◆ PROVIDED RECORDS ◆
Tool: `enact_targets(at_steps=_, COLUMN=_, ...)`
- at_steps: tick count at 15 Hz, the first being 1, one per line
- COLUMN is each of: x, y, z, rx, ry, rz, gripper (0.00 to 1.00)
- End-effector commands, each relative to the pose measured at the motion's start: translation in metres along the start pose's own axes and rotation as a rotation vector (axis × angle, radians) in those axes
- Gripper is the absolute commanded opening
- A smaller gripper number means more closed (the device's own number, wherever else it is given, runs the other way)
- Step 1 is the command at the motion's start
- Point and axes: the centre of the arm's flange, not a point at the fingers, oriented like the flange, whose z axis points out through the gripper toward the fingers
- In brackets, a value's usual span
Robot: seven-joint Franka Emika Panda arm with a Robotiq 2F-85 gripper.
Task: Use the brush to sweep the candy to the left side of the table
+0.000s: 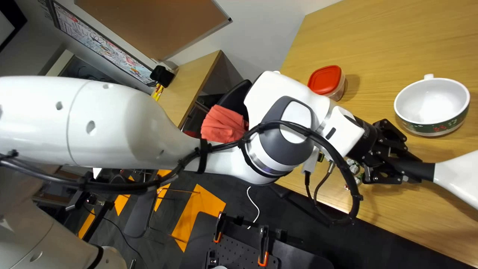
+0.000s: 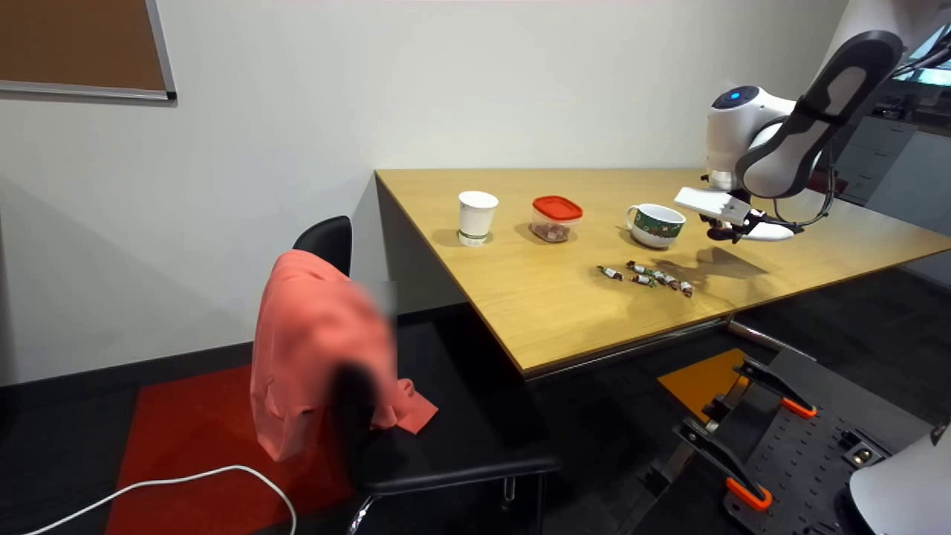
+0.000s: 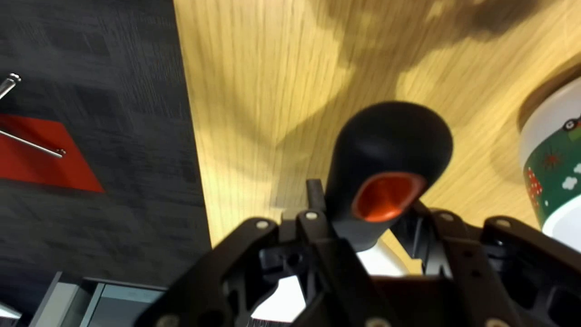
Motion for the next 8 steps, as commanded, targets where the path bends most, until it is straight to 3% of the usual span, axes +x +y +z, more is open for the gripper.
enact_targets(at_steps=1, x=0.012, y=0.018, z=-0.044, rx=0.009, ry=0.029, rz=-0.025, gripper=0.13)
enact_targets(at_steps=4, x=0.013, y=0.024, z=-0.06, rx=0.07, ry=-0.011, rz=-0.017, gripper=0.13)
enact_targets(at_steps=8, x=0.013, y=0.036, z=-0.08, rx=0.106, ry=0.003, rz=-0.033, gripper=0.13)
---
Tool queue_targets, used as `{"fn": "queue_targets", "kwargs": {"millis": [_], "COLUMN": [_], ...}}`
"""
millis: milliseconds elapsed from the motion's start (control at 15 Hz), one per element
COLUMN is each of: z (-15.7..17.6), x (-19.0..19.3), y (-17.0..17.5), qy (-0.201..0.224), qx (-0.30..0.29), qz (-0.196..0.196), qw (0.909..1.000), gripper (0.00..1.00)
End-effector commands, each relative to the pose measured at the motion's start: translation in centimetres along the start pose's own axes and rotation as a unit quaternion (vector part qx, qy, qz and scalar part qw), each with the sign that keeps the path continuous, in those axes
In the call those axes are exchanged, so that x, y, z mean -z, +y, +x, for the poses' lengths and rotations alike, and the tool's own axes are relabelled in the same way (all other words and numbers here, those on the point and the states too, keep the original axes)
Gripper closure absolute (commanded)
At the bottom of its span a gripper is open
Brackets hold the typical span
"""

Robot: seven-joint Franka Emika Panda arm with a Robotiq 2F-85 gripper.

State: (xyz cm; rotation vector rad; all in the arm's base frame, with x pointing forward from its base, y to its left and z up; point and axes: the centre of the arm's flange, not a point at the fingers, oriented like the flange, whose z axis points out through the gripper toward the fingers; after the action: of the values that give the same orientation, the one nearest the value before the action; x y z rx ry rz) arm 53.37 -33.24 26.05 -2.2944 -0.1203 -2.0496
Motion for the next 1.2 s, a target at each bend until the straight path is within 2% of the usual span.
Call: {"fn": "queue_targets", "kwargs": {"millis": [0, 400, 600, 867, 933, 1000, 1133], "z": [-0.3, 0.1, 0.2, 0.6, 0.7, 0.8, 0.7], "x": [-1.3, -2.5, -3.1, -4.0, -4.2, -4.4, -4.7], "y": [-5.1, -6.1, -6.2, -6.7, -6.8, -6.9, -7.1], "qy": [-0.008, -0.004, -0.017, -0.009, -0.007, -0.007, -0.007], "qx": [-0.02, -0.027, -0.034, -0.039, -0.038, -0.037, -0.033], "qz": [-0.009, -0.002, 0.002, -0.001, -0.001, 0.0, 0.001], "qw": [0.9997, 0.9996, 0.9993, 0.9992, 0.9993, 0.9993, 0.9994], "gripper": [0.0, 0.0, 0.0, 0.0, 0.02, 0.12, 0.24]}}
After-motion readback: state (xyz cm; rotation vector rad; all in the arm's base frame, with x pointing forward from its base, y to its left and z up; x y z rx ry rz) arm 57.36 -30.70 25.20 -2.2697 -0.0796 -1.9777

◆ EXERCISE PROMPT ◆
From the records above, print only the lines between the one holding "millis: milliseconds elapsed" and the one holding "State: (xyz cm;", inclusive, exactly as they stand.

◆ ANSWER BOX ◆
millis: milliseconds elapsed from the motion's start (control at 15 Hz), one per element
COLUMN is each of: z (-15.7..17.6), x (-19.0..19.3), y (-17.0..17.5), qy (-0.201..0.224), qx (-0.30..0.29), qz (-0.196..0.196), qw (0.909..1.000), gripper (0.00..1.00)
End-effector commands, each relative to the pose measured at the motion's start: translation in centimetres along the start pose's own axes and rotation as a unit quaternion (vector part qx, qy, qz and scalar part qw), each with the sign that keeps the path continuous, in those axes
In the call those axes are exchanged, so that x, y, z mean -z, +y, +x, for the poses' lengths and rotations alike, and the tool's own axes are relabelled in the same way (all other words and numbers here, those on the point and the states too, keep the original axes)
Gripper closure absolute (commanded)
At the bottom of its span a gripper is open
Brackets hold the typical span
"""

Robot: seven-joint Franka Emika Panda arm with a Robotiq 2F-85 gripper.

State: (xyz cm; rotation vector rad; all in the arm's base frame, with x pointing forward from its base, y to its left and z up; point and axes: the centre of the arm's flange, not a point at the fingers, oriented like the flange, whose z axis points out through the gripper toward the fingers; after the action: of the values that give the same orientation, the one nearest the value before the action; x y z rx ry rz) arm 53.37 -33.24 26.05 -2.2944 -0.1203 -2.0496

That concludes the response.